Changement de projet avec les trois Études pour agresseurs d’Alain Louvier enregistrées par Sylvie Carbonel en 1978. Le compositeur s’en explique dans une partition laissée ici même à la libre disposition
- des curieux,
- des mélomanes et
- des pianistes.
Ces études ont été conçues pour aguerrir le pianiste aux nouvelles techniques d’attaque (« d’agression ») du clavier. Le but recherché n’est pas la violence gratuite mais une plus grande plénitude sonore de l’instrument. L’exécutant devra plus se soucier des effets de résonnance et des différents phrasés et touchers que du rythme (…). Il recherchera l’effet dynamique et les contrastes par l’emploi systématiques des pédales.

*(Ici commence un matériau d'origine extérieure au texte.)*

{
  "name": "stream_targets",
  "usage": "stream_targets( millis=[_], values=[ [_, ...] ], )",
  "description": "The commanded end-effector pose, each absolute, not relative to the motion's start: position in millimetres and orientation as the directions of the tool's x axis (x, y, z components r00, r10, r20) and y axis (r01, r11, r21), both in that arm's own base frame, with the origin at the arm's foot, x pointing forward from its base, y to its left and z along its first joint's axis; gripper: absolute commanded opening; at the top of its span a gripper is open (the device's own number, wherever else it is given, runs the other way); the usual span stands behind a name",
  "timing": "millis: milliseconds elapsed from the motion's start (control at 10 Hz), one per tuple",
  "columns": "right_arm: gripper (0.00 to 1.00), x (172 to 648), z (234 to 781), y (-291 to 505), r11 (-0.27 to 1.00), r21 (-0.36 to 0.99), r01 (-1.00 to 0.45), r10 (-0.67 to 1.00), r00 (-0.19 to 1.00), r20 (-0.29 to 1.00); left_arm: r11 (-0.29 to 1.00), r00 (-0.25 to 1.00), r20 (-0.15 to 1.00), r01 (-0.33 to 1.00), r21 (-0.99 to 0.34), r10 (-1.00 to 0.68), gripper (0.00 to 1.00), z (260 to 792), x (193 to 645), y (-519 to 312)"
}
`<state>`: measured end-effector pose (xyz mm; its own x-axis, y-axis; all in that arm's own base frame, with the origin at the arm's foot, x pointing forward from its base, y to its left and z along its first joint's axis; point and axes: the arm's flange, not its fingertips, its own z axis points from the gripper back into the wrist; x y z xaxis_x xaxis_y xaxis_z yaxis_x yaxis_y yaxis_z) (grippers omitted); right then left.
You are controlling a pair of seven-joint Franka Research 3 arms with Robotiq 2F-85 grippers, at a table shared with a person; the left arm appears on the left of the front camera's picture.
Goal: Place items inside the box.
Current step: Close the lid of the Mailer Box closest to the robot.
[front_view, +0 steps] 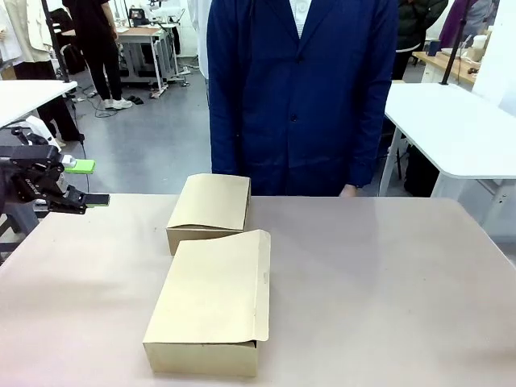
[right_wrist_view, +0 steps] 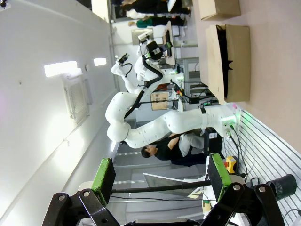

La partition de la deuxième étude est en quadichromie :
- doigts en noir,
- paumes en bleu,
- poings en rouge,
- avant-bras en vert.
En sus,
- les indications de nuances et de phrasé sont en orange,
- les annotations en brun et
- la pédalisation en rose (pour
- mettre la pédale,
- l’enlever à moitié,
- la relever
- d’un coup ou
- par paliers).
Le pianiste peut être invité à jouer
- avec la paume à plat ou agitée,
- avec le bras
- parallèle au clavier,
- en travers ou
- glissant des touches noires sur les blanches, et
- avec le poing
- à plat ou
- à l’envers (« avec l’os »).
Bref, cette étude lâche sur le clavier treize agresseurs, en sus des petons :
- dix doigts,
- deux bras,
- une paume,
ça fait bien treize, pas de stress, j’ai recompté avec ma calculette. Dans la pièce,
- la note perd sa valeur pour devenir son,
- la ligne se floute pour devenir suggestion trempée dans les différents registres de l’instrument,
- la percussion est moins violence qu’éclatement quasi jubilatoire,
- bref, la musique moins musique que questionnement de la musique.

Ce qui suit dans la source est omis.